Copy out the entire listing word for word.

*** Records for processing ***

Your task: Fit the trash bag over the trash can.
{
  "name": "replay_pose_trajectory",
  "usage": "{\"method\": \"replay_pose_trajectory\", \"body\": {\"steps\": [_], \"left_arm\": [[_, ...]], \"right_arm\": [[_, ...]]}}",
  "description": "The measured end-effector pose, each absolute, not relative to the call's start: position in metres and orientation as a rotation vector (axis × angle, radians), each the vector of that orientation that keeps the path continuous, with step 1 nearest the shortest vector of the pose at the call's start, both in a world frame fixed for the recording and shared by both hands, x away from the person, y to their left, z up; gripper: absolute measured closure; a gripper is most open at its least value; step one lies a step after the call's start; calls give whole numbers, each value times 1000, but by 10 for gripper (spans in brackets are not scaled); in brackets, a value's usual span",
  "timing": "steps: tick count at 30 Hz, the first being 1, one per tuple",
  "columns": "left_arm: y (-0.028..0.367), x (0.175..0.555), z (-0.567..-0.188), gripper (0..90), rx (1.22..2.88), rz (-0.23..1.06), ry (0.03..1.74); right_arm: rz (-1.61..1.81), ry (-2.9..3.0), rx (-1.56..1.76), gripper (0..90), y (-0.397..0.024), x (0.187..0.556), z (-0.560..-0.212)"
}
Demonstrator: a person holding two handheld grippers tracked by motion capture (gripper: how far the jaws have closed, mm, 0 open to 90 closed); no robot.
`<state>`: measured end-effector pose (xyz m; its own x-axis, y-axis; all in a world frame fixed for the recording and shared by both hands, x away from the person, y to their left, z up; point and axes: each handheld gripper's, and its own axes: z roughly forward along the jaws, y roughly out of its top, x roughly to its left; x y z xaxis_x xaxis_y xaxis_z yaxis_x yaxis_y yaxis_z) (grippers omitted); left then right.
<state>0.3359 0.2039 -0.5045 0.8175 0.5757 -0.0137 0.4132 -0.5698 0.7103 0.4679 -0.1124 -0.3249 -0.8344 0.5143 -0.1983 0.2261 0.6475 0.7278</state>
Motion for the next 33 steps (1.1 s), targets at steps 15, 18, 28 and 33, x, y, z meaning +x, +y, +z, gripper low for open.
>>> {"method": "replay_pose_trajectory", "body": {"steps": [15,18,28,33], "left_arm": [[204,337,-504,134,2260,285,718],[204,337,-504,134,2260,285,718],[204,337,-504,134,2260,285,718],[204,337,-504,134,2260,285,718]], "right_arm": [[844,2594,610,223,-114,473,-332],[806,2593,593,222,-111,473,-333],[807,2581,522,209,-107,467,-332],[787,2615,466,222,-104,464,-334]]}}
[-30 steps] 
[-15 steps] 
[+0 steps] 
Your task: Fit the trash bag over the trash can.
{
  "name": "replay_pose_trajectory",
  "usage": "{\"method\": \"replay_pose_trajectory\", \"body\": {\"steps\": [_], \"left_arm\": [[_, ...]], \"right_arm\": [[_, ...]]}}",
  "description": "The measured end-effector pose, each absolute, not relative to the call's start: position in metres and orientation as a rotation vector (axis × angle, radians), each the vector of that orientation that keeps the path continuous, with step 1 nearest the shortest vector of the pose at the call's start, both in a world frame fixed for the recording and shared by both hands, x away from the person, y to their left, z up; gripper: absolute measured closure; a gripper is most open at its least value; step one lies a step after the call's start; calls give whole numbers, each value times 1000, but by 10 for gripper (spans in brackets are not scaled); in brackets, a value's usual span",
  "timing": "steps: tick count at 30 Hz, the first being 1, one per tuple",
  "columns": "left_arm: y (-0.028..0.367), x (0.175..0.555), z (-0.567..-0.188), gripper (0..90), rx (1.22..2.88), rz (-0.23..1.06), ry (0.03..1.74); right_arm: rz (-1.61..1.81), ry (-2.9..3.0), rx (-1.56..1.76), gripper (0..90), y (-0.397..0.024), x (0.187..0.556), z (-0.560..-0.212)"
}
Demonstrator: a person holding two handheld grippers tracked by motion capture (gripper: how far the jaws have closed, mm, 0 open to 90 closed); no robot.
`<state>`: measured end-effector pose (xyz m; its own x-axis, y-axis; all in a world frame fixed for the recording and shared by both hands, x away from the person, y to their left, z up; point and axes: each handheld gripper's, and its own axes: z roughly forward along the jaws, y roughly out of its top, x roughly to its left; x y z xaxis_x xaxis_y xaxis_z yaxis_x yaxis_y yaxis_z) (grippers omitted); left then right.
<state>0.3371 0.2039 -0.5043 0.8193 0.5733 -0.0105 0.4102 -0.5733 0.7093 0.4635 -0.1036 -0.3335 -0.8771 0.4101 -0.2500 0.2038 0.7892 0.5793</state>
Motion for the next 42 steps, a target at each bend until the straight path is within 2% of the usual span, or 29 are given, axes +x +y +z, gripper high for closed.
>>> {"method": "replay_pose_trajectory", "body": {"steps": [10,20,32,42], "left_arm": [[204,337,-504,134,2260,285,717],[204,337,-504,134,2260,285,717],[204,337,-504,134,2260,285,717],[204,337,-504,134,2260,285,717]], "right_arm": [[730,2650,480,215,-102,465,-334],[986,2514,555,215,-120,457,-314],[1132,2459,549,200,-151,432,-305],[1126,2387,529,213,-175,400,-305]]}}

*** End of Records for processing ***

*Exercise solution*:
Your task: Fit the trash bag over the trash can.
{
  "name": "replay_pose_trajectory",
  "usage": "{\"method\": \"replay_pose_trajectory\", \"body\": {\"steps\": [_], \"left_arm\": [[_, ...]], \"right_arm\": [[_, ...]]}}",
  "description": "The measured end-effector pose, each absolute, not relative to the call's start: position in metres and orientation as a rotation vector (axis × angle, radians), each the vector of that orientation that keeps the path continuous, with step 1 nearest the shortest vector of the pose at the call's start, both in a world frame fixed for the recording and shared by both hands, x away from the person, y to their left, z up; gripper: absolute measured closure; a gripper is most open at its least value; step one lies a step after the call's start; calls give whole numbers, each value times 1000, but by 10 for gripper (spans in brackets are not scaled); in brackets, a value's usual span",
  "timing": "steps: tick count at 30 Hz, the first being 1, one per tuple",
  "columns": "left_arm: y (-0.028..0.367), x (0.175..0.555), z (-0.567..-0.188), gripper (0..90), rx (1.22..2.88), rz (-0.23..1.06), ry (0.03..1.74); right_arm: rz (-1.61..1.81), ry (-2.9..3.0), rx (-1.56..1.76), gripper (0..90), y (-0.397..0.024), x (0.187..0.556), z (-0.560..-0.212)"
}
Demonstrator: a person holding two handheld grippers tracked by motion capture (gripper: how far the jaws have closed, mm, 0 open to 90 closed); no robot.
`<state>`: measured end-effector pose (xyz m; its own x-axis, y-axis; all in a world frame fixed for the recording and shared by both hands, x away from the person, y to their left, z up; point and axes: each handheld gripper's, and its own axes: z roughly forward along the jaws, y roughly out of its top, x roughly to its left; x y z xaxis_x xaxis_y xaxis_z yaxis_x yaxis_y yaxis_z) (grippers omitted); left then right.
<state>0.3359 0.2039 -0.5045 0.8175 0.5757 -0.0137 0.4132 -0.5698 0.7103 0.4679 -0.1124 -0.3249 -0.8344 0.5143 -0.1983 0.2261 0.6475 0.7278</state>
Motion for the next 33 steps (1.1 s), targets at steps 15, 18, 28 and 33, x, y, z meaning +x, +y, +z, gripper low for open.
>>> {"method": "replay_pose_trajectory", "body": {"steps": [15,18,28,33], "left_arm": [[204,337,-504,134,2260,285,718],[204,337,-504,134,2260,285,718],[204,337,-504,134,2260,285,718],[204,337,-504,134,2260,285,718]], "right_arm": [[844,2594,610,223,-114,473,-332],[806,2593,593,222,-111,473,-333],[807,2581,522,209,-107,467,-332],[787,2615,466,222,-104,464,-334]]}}
[-30 steps] 
[-15 steps] 
[+0 steps] 
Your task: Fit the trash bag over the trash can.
{
  "name": "replay_pose_trajectory",
  "usage": "{\"method\": \"replay_pose_trajectory\", \"body\": {\"steps\": [_], \"left_arm\": [[_, ...]], \"right_arm\": [[_, ...]]}}",
  "description": "The measured end-effector pose, each absolute, not relative to the call's start: position in metres and orientation as a rotation vector (axis × angle, radians), each the vector of that orientation that keeps the path continuous, with step 1 nearest the shortest vector of the pose at the call's start, both in a world frame fixed for the recording and shared by both hands, x away from the person, y to their left, z up; gripper: absolute measured closure; a gripper is most open at its least value; step one lies a step after the call's start; calls give whole numbers, each value times 1000, but by 10 for gripper (spans in brackets are not scaled); in brackets, a value's usual span",
  "timing": "steps: tick count at 30 Hz, the first being 1, one per tuple",
  "columns": "left_arm: y (-0.028..0.367), x (0.175..0.555), z (-0.567..-0.188), gripper (0..90), rx (1.22..2.88), rz (-0.23..1.06), ry (0.03..1.74); right_arm: rz (-1.61..1.81), ry (-2.9..3.0), rx (-1.56..1.76), gripper (0..90), y (-0.397..0.024), x (0.187..0.556), z (-0.560..-0.212)"
}
Demonstrator: a person holding two handheld grippers tracked by motion capture (gripper: how far the jaws have closed, mm, 0 open to 90 closed); no robot.
`<state>`: measured end-effector pose (xyz m; its own x-axis, y-axis; all in a world frame fixed for the recording and shared by both hands, x away from the person, y to their left, z up; point and axes: each handheld gripper's, and its own axes: z roughly forward along the jaws, y roughly out of its top, x roughly to its left; x y z xaxis_x xaxis_y xaxis_z yaxis_x yaxis_y yaxis_z) (grippers omitted); left then right.
<state>0.3371 0.2039 -0.5043 0.8193 0.5733 -0.0105 0.4102 -0.5733 0.7093 0.4635 -0.1036 -0.3335 -0.8771 0.4101 -0.2500 0.2038 0.7892 0.5793</state>
Motion for the next 42 steps, a target at each bend until the straight path is within 2% of the usual span, or 29 are given, axes +x +y +z, gripper high for closed.
>>> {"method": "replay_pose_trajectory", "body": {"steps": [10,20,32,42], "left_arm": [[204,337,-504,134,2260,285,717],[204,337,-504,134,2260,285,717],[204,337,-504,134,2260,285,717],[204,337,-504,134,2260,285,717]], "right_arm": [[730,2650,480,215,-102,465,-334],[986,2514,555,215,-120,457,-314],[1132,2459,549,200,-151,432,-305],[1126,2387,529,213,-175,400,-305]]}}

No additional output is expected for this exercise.